This school was founded by Grandmaster Lim Chae-Kwan in 2007 after many years of research and study into the Hapkido of Founder Choi Young-Sul.  As a high school student, Lim, Chea-Kwan began his Hapkido training under Grand Master Lim, Hyun-Soo. Through the courtesy of his teacher at that time Grand Master Lim, Hyun-Soo, president of the Jung Ki-Kwan, he obtained a 4th dan certificate signed by Founder Choi Yong-Sul. Since Choi's death in 1986 GM Lim studied with the top students of Founder Choi.  Some of these Grandmasters were GM Jun Jeong-Pil (kicking),GM Lee Jae-Young (advanced wrist technology), GM Lee Young-Hee (clothing grab defense), GM Chae Hung-Jun (special offensive techniques for joint locking and throwing), GM Kim Yeong-Jae (special self-protection techniques).

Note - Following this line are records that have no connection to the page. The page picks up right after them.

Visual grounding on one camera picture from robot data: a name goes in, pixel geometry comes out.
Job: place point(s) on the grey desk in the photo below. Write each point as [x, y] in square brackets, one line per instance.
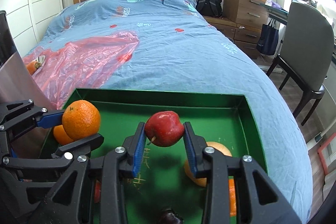
[278, 12]

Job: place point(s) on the yellow grapefruit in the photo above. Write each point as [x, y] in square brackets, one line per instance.
[220, 151]

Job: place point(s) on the red framed board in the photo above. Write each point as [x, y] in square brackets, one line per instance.
[324, 153]

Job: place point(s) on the low wooden nightstand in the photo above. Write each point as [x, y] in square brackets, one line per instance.
[246, 39]

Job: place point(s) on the pink plastic sheet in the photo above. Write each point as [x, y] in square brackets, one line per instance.
[86, 61]

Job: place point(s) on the carrot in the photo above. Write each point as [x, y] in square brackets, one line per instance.
[32, 67]

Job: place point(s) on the wooden cabinet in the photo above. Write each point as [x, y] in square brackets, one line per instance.
[244, 7]

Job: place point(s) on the silver patterned plate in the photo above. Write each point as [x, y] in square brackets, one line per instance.
[42, 58]

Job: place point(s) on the orange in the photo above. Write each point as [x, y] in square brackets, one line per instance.
[81, 119]
[60, 136]
[232, 197]
[97, 191]

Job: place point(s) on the green box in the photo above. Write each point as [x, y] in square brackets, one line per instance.
[118, 113]

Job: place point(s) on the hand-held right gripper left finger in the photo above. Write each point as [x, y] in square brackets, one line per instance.
[139, 150]

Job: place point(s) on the black backpack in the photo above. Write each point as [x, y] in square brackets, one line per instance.
[207, 1]

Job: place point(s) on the grey chair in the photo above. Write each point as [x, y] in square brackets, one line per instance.
[307, 43]

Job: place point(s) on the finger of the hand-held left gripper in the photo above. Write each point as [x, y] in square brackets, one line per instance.
[86, 142]
[50, 119]

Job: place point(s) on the red apple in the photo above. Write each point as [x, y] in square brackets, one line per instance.
[164, 128]

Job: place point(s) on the dark blue tote bag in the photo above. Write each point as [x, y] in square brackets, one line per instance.
[267, 39]

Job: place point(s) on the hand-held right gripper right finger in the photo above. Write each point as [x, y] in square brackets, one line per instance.
[190, 150]

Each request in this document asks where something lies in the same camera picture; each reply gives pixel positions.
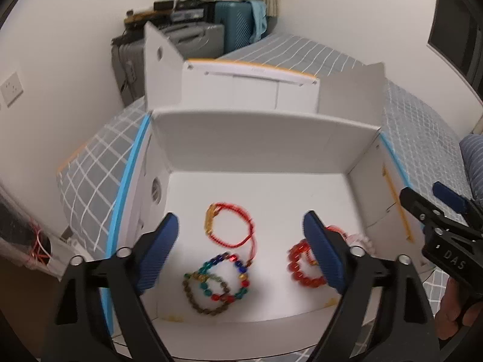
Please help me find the red bead bracelet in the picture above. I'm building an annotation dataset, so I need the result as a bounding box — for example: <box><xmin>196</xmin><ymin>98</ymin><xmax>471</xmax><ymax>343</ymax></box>
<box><xmin>287</xmin><ymin>239</ymin><xmax>327</xmax><ymax>287</ymax></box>

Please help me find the dark window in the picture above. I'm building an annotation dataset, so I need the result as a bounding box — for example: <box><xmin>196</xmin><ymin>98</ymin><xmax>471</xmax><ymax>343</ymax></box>
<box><xmin>426</xmin><ymin>0</ymin><xmax>483</xmax><ymax>102</ymax></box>

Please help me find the grey suitcase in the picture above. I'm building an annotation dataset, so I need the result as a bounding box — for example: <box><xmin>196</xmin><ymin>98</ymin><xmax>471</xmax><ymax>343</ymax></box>
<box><xmin>111</xmin><ymin>23</ymin><xmax>227</xmax><ymax>106</ymax></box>

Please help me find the teal suitcase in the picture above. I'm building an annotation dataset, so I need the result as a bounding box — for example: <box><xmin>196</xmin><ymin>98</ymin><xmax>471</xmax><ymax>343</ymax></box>
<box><xmin>206</xmin><ymin>0</ymin><xmax>257</xmax><ymax>55</ymax></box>

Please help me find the pink bead bracelet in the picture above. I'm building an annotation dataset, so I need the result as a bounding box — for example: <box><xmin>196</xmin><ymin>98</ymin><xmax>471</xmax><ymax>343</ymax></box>
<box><xmin>341</xmin><ymin>233</ymin><xmax>378</xmax><ymax>257</ymax></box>

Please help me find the teal cloth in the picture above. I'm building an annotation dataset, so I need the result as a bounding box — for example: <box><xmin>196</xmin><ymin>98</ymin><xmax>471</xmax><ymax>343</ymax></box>
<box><xmin>249</xmin><ymin>1</ymin><xmax>269</xmax><ymax>44</ymax></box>

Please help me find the brown wooden bead bracelet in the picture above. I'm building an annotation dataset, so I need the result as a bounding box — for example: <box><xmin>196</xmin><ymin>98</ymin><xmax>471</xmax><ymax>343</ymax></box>
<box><xmin>182</xmin><ymin>269</ymin><xmax>231</xmax><ymax>315</ymax></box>

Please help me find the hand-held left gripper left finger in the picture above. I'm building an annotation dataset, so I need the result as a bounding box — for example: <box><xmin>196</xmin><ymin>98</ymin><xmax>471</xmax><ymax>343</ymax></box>
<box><xmin>41</xmin><ymin>212</ymin><xmax>180</xmax><ymax>362</ymax></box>

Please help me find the beige tied curtain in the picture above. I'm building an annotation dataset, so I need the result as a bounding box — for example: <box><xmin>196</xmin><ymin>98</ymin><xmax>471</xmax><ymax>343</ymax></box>
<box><xmin>262</xmin><ymin>0</ymin><xmax>282</xmax><ymax>31</ymax></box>

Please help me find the person's right hand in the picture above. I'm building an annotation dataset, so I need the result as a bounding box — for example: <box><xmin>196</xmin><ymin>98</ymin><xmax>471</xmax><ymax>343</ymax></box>
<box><xmin>436</xmin><ymin>279</ymin><xmax>472</xmax><ymax>342</ymax></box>

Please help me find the white box with red wires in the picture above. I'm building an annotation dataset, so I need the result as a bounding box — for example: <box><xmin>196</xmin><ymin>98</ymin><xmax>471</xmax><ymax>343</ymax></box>
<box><xmin>0</xmin><ymin>181</ymin><xmax>72</xmax><ymax>280</ymax></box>

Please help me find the blue and yellow cardboard box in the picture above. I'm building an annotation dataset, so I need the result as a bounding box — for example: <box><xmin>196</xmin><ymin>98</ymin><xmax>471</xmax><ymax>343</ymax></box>
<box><xmin>100</xmin><ymin>21</ymin><xmax>423</xmax><ymax>359</ymax></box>

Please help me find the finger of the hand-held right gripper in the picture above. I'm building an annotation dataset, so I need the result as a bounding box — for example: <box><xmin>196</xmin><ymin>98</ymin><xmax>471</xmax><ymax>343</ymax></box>
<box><xmin>400</xmin><ymin>188</ymin><xmax>446</xmax><ymax>229</ymax></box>
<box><xmin>433</xmin><ymin>182</ymin><xmax>483</xmax><ymax>234</ymax></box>

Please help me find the white wall socket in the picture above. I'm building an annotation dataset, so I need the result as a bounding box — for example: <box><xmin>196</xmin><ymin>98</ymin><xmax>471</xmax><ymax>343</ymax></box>
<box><xmin>0</xmin><ymin>71</ymin><xmax>24</xmax><ymax>106</ymax></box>

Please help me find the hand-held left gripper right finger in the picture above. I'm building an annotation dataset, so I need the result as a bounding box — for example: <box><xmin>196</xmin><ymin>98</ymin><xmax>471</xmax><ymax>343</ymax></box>
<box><xmin>303</xmin><ymin>210</ymin><xmax>440</xmax><ymax>362</ymax></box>

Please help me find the red cord bracelet gold tube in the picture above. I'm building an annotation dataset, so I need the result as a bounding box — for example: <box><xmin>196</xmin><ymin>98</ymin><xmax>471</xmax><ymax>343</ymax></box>
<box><xmin>205</xmin><ymin>202</ymin><xmax>259</xmax><ymax>268</ymax></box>

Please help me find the blue striped pillow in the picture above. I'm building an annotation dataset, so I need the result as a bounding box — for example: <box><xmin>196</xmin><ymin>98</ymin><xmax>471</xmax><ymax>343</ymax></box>
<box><xmin>458</xmin><ymin>132</ymin><xmax>483</xmax><ymax>204</ymax></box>

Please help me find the stack of dark boxes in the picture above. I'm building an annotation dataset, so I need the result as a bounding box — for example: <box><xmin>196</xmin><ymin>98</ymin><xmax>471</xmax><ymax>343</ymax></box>
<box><xmin>124</xmin><ymin>0</ymin><xmax>212</xmax><ymax>27</ymax></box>

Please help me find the multicolour glass bead bracelet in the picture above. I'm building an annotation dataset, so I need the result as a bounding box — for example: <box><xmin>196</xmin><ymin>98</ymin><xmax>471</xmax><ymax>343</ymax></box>
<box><xmin>194</xmin><ymin>252</ymin><xmax>251</xmax><ymax>304</ymax></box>

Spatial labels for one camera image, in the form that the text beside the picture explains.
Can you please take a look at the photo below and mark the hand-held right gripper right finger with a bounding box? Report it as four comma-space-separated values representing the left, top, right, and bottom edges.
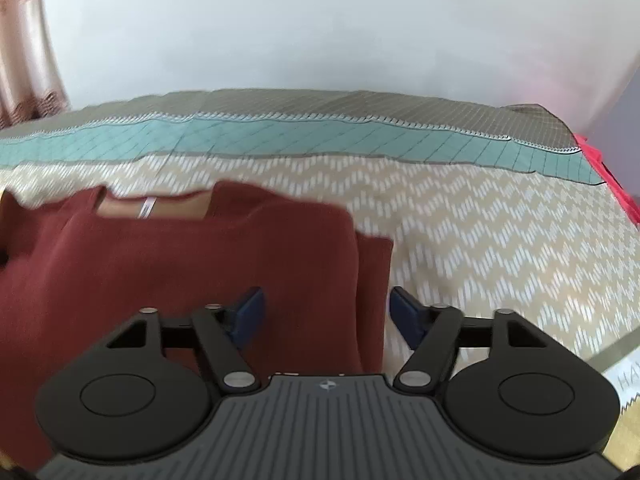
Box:
389, 286, 552, 393

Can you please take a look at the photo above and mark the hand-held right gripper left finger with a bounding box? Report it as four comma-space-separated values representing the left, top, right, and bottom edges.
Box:
104, 286, 265, 393

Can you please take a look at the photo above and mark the maroon sweater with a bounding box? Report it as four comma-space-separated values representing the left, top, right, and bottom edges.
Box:
0, 180, 396, 463

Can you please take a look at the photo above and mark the printed patterned blanket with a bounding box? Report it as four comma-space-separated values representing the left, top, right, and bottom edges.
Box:
0, 88, 640, 463

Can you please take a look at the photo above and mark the red cloth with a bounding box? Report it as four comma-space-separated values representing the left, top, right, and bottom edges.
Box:
571, 131, 640, 233

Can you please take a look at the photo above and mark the pink embroidered curtain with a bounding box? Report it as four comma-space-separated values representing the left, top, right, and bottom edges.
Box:
0, 0, 72, 130

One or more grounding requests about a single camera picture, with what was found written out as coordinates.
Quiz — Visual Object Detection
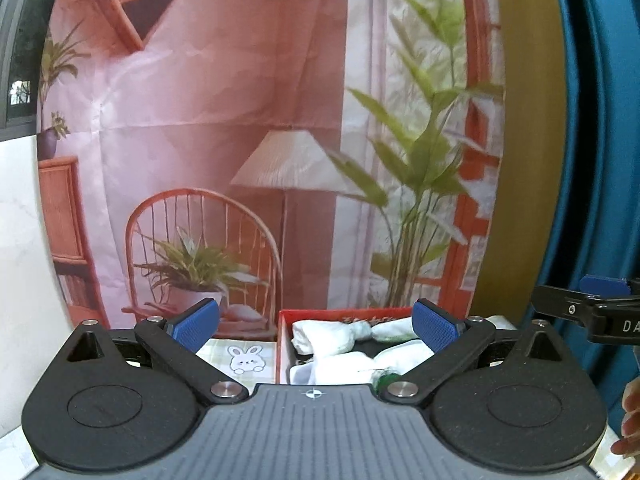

GM Lim Chae-Kwan after studying Founder Choi's Hapkido style and feeling his very high level martial arts has studied diligently his whole life to become a skilled craftsman in Hapkido.

Principles 

On the "hard-soft" scale of martial arts, hapkido stands somewhere in the middle, employing "soft" techniques similar to jujutsu and aikido as well as "hard" techniques reminiscent of taekwondo and tang soo do. Even the "hard" techniques, though, emphasize circular rather than linear movements. Hapkido is an eclectic, hybrid martial art, and different hapkido schools emphasize different techniques. However, some core techniques are found in each school (kwan), and all techniques should follow the three principles of hapkido:
 Harmony or blending principle ()
 Circle principle ()
 Flowing or water principle ()

Hwa, or harmony, is simply the act of remaining relaxed and not directly opposing an opponent's force. For example, if an opponent were to push against a hapkido student's chest, rather than resist and push back, the hapkido student would blend with the opponent, avoiding any direct confrontation by moving in the same direction as the push and utilizing the opponent's forward momentum to execute a throw.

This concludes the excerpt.